Very well put, STDPM, Minnesota IS cute. At a Chicago GBV show, this same crew merely hopes not to get trampled upon, and getting a beer is just too much goddamn trouble and involves giving up prime standing space crushed between a pillar and a pack of 6 foot drunk belligerent people...and that's just the women!

In Minnesota, however? We trash the place, ourselves, our friends...

But I cannot tell this tale, for it is Stronger than Dirt Pete Moss's tale to tell. Tell it, tale teller! I'll be stalkin' ye until it is finished.
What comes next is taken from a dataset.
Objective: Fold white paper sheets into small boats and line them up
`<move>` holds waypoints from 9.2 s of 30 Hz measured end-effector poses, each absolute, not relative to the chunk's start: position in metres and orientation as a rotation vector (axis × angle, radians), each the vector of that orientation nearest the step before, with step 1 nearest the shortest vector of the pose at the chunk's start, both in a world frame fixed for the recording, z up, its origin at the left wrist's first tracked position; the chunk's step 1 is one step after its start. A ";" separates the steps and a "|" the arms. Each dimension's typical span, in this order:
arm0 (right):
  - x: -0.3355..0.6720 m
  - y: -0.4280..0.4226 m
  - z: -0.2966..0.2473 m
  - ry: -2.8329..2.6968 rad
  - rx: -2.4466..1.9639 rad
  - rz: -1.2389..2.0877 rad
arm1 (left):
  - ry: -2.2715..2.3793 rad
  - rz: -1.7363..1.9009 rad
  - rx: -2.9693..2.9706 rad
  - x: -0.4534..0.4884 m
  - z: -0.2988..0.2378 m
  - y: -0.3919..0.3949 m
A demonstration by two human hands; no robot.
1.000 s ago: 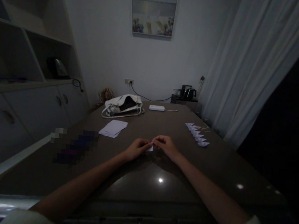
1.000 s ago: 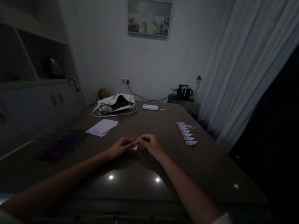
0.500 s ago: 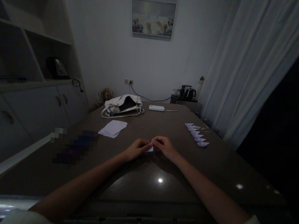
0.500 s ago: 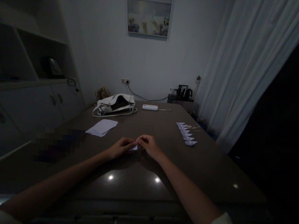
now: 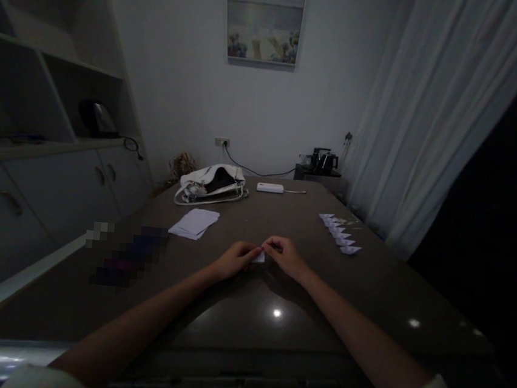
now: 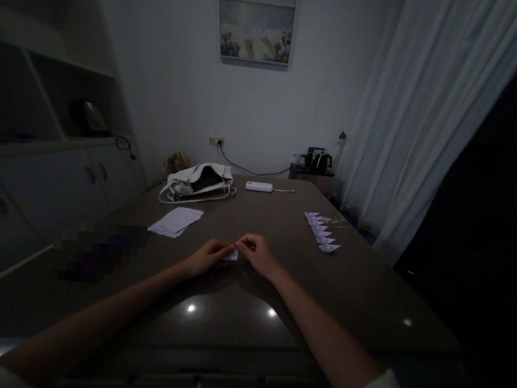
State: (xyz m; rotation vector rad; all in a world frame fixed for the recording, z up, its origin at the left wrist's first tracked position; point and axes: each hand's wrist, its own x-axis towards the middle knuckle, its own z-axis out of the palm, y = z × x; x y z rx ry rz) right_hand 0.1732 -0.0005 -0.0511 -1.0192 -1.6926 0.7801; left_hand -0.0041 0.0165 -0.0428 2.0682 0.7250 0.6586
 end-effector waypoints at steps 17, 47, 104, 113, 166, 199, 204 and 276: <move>0.172 -0.003 -0.048 -1.761 -0.989 0.837 | 0.822 0.851 2.187 -0.007 -0.040 0.019; 0.177 0.000 -0.050 -1.798 -0.933 0.940 | 0.561 0.755 1.746 -0.010 -0.044 0.024; 0.175 0.003 -0.053 -1.546 -0.994 1.199 | 0.484 0.764 1.621 -0.012 -0.046 0.028; 0.175 0.004 -0.055 -1.550 -0.993 1.208 | 0.497 0.766 1.619 -0.011 -0.041 0.024; 0.178 0.003 -0.055 -1.657 -1.003 1.190 | 0.508 0.740 1.654 -0.011 -0.040 0.022; 0.180 0.008 -0.059 -1.759 -0.993 1.179 | 0.538 0.702 1.729 -0.008 -0.042 0.025; 0.180 0.008 -0.058 -1.763 -0.994 1.182 | 0.504 0.692 1.731 -0.009 -0.042 0.026; 0.174 0.007 -0.058 -1.550 -1.074 1.106 | 0.901 1.039 2.557 -0.014 -0.038 0.017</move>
Stronger Than Dirt Pete Moss said...

Thanks muchly, FM. Although I'd love to hear your version. Not to mention the fact that I plan to redact any embarrassing misdeeds or shortcomings of my own from the saga ... at least the ones I consider unfunnily embarrassing.

I think the moose was more of an enabler than a bad omen, per se. (There's a lawyer phrase for you, per se. Prima facie. Cogito ergo bullshitero.)

Anyway, to put some gloss on the heading of this post, it's a reference to a Deadwood episode this season ... and I get to be Richardson for this story. You hurted me, rock and roll!